## What to produce
Below are some records. Print exactly the lines between the one holding "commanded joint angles" and the one holding "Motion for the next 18", inclusive, and nothing else.

Records supplied Start Marker

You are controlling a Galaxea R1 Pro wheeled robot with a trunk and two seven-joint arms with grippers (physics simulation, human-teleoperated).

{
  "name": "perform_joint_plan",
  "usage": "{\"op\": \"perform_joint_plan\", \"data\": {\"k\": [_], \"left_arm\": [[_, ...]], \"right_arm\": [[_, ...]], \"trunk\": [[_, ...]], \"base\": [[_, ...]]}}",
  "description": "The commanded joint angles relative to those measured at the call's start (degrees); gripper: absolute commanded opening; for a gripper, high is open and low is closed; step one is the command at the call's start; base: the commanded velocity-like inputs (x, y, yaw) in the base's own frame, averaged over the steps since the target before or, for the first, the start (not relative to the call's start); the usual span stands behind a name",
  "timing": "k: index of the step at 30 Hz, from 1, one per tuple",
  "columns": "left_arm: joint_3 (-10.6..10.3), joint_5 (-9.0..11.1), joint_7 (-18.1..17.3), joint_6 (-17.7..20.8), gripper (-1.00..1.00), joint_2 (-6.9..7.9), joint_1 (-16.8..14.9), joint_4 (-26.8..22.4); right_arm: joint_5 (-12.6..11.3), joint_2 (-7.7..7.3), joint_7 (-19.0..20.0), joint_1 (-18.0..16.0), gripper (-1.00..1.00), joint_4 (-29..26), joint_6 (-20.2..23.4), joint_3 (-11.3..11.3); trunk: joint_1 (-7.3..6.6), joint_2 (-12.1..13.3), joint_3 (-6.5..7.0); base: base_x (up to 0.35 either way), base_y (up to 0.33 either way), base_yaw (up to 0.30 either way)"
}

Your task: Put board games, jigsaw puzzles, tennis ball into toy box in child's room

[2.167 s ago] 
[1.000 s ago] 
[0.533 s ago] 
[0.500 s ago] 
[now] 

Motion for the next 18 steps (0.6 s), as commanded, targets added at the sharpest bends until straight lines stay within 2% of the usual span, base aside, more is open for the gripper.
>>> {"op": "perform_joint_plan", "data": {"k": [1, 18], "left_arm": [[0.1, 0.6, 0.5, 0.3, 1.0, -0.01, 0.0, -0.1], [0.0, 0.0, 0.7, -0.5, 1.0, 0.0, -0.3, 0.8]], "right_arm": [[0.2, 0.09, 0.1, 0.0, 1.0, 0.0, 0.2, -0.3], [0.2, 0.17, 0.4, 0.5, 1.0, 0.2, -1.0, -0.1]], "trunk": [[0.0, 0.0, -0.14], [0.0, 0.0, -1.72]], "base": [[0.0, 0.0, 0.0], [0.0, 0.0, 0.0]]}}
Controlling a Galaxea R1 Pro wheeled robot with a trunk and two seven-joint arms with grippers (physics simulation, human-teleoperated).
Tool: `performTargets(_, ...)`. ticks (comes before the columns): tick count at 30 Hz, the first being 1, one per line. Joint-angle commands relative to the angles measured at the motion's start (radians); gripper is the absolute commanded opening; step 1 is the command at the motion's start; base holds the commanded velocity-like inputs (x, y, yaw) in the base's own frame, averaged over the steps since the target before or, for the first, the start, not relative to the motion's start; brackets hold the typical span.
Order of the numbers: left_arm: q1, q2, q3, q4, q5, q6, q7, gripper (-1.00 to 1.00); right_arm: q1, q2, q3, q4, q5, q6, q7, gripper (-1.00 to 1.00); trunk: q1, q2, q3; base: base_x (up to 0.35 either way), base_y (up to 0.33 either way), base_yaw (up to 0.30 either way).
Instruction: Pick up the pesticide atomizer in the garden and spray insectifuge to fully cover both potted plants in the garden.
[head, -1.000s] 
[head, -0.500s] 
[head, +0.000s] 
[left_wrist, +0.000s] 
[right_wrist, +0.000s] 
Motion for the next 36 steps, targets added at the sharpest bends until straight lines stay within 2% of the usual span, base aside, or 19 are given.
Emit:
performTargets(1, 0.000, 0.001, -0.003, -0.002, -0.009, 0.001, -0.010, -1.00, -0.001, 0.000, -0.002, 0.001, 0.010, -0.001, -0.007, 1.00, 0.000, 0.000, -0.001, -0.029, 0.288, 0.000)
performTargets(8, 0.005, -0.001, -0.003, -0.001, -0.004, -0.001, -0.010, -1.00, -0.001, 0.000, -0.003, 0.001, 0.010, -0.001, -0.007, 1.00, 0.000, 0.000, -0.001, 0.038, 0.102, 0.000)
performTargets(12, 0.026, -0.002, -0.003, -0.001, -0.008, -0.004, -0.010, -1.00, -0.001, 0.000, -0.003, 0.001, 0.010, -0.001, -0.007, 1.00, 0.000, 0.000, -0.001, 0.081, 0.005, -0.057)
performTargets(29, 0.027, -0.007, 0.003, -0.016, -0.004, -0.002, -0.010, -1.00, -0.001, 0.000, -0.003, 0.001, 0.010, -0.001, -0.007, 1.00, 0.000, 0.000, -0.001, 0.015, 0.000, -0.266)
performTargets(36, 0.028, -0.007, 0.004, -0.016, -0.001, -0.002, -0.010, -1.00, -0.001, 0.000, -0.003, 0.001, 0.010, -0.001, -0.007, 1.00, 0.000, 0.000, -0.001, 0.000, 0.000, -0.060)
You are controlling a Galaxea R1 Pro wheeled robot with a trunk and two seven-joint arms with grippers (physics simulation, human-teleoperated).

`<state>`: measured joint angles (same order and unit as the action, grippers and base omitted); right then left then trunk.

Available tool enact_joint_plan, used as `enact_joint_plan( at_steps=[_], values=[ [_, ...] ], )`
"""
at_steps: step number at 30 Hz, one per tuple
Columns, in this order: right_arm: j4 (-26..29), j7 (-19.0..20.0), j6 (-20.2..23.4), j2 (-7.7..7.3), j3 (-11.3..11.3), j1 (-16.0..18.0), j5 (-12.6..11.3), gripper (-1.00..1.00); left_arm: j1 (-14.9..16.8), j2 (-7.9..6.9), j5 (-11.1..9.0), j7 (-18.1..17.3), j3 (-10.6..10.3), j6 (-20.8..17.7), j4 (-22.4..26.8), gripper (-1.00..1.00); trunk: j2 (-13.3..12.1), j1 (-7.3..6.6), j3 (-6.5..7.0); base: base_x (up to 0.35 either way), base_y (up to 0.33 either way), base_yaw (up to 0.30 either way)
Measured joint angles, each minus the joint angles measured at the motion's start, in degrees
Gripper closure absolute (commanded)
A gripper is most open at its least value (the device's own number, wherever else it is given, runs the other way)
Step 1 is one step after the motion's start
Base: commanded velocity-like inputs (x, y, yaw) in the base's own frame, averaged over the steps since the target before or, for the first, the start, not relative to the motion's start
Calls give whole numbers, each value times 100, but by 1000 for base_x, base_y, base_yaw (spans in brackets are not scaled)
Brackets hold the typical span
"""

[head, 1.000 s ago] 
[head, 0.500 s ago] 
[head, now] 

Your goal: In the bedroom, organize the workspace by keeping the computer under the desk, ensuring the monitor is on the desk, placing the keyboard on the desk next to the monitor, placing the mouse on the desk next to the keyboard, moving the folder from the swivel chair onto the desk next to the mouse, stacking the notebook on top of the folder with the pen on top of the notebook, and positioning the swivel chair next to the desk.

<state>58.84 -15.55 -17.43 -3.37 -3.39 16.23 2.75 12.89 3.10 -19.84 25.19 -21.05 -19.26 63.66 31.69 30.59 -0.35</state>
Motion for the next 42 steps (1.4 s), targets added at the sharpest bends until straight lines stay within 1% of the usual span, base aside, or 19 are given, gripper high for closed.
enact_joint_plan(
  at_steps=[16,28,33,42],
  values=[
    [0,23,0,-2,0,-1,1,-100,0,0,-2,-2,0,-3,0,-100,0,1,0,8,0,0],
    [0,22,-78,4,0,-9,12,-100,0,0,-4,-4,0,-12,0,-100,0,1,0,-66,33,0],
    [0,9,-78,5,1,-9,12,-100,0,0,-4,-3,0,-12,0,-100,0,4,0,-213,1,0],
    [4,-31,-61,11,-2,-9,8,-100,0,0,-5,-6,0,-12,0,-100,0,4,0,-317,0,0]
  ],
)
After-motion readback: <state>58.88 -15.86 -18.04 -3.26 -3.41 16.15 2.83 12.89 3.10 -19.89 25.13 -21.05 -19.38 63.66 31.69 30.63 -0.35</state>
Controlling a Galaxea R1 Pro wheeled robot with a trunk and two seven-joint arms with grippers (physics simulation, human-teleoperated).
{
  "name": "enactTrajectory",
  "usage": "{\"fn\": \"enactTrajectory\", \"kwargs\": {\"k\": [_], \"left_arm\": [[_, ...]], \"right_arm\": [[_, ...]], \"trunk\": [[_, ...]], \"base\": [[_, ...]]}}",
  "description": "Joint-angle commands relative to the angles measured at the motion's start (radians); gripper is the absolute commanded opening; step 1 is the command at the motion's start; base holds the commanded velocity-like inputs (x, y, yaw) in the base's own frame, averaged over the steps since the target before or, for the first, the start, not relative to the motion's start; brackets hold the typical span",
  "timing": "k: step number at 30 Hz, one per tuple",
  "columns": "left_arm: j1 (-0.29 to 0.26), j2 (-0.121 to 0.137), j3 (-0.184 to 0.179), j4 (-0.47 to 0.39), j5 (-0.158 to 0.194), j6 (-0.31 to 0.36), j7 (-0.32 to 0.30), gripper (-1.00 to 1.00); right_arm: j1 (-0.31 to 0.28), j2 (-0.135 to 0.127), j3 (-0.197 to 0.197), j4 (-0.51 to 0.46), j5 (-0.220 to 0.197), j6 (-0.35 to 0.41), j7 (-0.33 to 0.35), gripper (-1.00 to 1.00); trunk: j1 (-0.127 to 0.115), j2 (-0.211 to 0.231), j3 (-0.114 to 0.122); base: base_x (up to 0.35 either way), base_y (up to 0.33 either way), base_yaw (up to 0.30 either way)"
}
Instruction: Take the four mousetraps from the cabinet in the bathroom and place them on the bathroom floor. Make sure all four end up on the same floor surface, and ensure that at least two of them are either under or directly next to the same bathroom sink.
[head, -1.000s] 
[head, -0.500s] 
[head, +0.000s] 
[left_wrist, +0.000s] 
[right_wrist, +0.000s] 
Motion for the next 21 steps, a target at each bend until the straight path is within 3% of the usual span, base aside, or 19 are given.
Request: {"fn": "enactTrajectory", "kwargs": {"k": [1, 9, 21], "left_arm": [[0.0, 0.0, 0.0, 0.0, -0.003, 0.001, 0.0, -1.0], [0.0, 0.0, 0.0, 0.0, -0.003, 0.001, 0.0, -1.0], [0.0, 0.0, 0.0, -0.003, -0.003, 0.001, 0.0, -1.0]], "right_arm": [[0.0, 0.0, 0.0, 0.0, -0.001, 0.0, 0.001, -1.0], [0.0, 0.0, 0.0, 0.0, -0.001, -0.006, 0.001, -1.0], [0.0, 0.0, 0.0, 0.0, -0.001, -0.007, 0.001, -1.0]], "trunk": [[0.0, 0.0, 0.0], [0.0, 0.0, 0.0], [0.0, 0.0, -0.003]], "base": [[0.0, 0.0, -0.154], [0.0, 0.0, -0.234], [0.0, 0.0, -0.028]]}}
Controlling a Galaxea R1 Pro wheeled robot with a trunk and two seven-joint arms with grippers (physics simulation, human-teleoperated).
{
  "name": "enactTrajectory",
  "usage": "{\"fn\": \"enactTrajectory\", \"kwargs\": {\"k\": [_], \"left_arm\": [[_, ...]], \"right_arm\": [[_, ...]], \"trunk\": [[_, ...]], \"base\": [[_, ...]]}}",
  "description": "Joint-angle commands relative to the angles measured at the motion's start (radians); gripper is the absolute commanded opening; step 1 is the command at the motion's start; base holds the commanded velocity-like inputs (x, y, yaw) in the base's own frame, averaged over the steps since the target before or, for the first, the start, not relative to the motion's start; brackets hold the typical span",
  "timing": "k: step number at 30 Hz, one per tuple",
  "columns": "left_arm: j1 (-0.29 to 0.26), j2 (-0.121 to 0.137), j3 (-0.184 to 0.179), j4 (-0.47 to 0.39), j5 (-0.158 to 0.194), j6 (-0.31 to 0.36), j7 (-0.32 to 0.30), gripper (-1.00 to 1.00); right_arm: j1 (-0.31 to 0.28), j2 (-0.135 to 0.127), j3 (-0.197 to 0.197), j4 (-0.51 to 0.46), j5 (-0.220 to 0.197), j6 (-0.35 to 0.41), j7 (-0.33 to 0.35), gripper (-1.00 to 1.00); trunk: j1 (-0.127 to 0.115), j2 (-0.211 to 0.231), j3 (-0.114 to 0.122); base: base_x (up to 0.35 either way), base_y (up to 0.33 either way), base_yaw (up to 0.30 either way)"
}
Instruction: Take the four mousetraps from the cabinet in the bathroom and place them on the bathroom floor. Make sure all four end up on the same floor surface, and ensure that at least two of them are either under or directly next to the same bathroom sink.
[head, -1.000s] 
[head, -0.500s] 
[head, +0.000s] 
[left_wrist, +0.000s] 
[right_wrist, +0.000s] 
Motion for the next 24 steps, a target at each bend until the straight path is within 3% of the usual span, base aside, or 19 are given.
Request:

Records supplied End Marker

## Finished exercise
  "description": "The commanded joint angles relative to those measured at the call's start (degrees); gripper: absolute commanded opening; for a gripper, high is open and low is closed; step one is the command at the call's start; base: the commanded velocity-like inputs (x, y, yaw) in the base's own frame, averaged over the steps since the target before or, for the first, the start (not relative to the call's start); the usual span stands behind a name",
  "timing": "k: index of the step at 30 Hz, from 1, one per tuple",
  "columns": "left_arm: joint_3 (-10.6..10.3), joint_5 (-9.0..11.1), joint_7 (-18.1..17.3), joint_6 (-17.7..20.8), gripper (-1.00..1.00), joint_2 (-6.9..7.9), joint_1 (-16.8..14.9), joint_4 (-26.8..22.4); right_arm: joint_5 (-12.6..11.3), joint_2 (-7.7..7.3), joint_7 (-19.0..20.0), joint_1 (-18.0..16.0), gripper (-1.00..1.00), joint_4 (-29..26), joint_6 (-20.2..23.4), joint_3 (-11.3..11.3); trunk: joint_1 (-7.3..6.6), joint_2 (-12.1..13.3), joint_3 (-6.5..7.0); base: base_x (up to 0.35 either way), base_y (up to 0.33 either way), base_yaw (up to 0.30 either way)"
}

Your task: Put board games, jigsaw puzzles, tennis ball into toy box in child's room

[2.167 s ago] 
[1.000 s ago] 
[0.533 s ago] 
[0.500 s ago] 
[now] 

Motion for the next 18 steps (0.6 s), as commanded, targets added at the sharpest bends until straight lines stay within 2% of the usual span, base aside, more is open for the gripper.

No part of the answer remains open.